Structural requirements in chiral diphosphine-rhodium complexes—XIII : Steric and electronic factors in the asymmetric homogeneous hydrogenation of Z-α-acylaminocinnamic acids and esters catalyzed by rhodium(I) complexes

Abstract

Z-α-acylaminocinnamic acids and esters were hydrogenated with rhodium(I) complexes containing (4R,5R) - trans - 4,5 - bis(diphenylphosphinomethyl) - 2,2 - dimethyl - 1,3 - dioxolan (DIOP). Increasing the steric bulk of the acyl function (NHCOR, where R is an alkyl moiety) resulted in a lowered reduction of the si-re prochiral face to yield a decreasing excess of the (R)-amino acid derivatives. In the series of N-acylphenylalanine free acids (resulting from hydrogenation of Z-α-acylaminocinnamic acids) the optical purity decreased from 82% ee-(R) [Me]; 57% ee-(R) [i-Pr]; 52% ee-(R) [t-Bu]; to 46% ee-(R) [1-adamantyl]. Theα-benzamido, α-formamido and α-trifluoroacetamido substrates gave hydrogenation products having 68% ee-(R) [Ph]; 60% ee-(R) [H]; and 16% ee-(R)[CF 3]. In the corresponding methyl esters, increasing the steric bulk of the acyl function (NHCOR) resulted in a markedly greater decrease in enantioface differentiation.

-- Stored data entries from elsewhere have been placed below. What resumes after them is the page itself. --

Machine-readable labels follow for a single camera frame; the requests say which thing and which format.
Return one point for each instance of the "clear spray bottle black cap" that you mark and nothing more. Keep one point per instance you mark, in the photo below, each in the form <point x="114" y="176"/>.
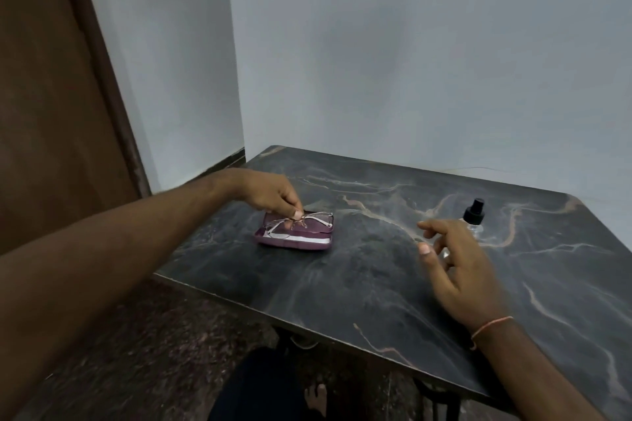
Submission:
<point x="474" y="218"/>

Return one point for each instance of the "orange thread wristband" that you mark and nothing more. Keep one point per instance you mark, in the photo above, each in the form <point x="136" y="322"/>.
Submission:
<point x="489" y="324"/>

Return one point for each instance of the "person's bare foot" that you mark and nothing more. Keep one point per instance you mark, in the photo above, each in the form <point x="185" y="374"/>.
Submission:
<point x="316" y="401"/>

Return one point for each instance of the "black metal table leg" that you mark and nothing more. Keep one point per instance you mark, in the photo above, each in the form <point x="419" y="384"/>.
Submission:
<point x="437" y="401"/>

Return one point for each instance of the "metal-framed eyeglasses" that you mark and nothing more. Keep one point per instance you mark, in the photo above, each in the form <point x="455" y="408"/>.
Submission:
<point x="316" y="218"/>

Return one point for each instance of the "person's left forearm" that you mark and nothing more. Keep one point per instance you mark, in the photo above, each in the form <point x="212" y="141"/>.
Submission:
<point x="99" y="263"/>

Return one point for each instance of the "person's left hand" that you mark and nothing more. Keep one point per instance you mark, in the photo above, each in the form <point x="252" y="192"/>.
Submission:
<point x="266" y="193"/>

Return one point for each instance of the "person's black trousers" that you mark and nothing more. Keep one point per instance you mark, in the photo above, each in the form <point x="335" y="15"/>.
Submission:
<point x="261" y="386"/>

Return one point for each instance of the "person's right forearm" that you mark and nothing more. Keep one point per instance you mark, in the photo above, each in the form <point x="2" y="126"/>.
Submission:
<point x="538" y="376"/>

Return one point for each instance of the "white cleaning cloth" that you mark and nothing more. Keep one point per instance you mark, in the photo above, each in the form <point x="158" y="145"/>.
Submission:
<point x="301" y="238"/>

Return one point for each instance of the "purple glasses case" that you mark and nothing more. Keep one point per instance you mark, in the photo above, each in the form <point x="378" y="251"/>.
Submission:
<point x="296" y="240"/>

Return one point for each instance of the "brown wooden door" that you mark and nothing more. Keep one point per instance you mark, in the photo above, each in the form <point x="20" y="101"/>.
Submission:
<point x="64" y="90"/>

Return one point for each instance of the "person's right hand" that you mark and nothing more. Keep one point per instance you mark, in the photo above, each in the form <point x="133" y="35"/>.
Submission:
<point x="464" y="277"/>

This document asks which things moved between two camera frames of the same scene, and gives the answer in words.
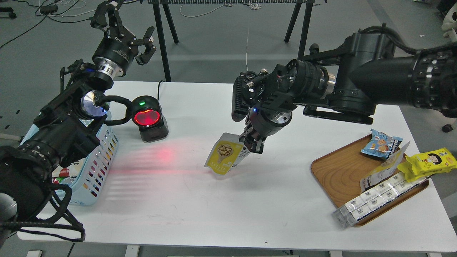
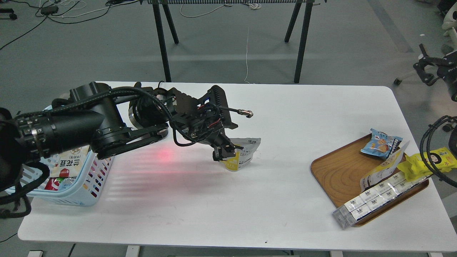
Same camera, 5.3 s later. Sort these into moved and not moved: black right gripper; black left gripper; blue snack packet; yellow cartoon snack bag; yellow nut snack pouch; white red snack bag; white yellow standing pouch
Moved: black right gripper; black left gripper; yellow nut snack pouch
Not moved: white yellow standing pouch; yellow cartoon snack bag; white red snack bag; blue snack packet

In the series of N-acylphenylalanine methyl ester products (resulting from hydrogenation of Z-methyl α-acylaminocinnamates) the optical purity decreased from 69% ee-(R)[Me]; 15% ee-(R) [i-Pr]; to 0% ee[t-Bu and 1-adamantyl]. The α-benzamido, α-formamido, and α-trifluoroacetamido substrates gave hydrogenation products having 36% ee-(R) [Ph]; 58% ee-(R) [H]; and 22% ee-(S) [CF 3] In the series of N-acetylphenylalanine alkyl ester products (resulting from hydrogenation of Z-alkyl α-acetamidocinnamate esters) trifluoro substitution in the alkyl alcohol moiety resulted in a decrease in optical purity to 52% ee-(R) [CH 2CF 3] compared to 72, 76 and 77% ee-(R) [Et, i-Pr and t-Bu, respectively].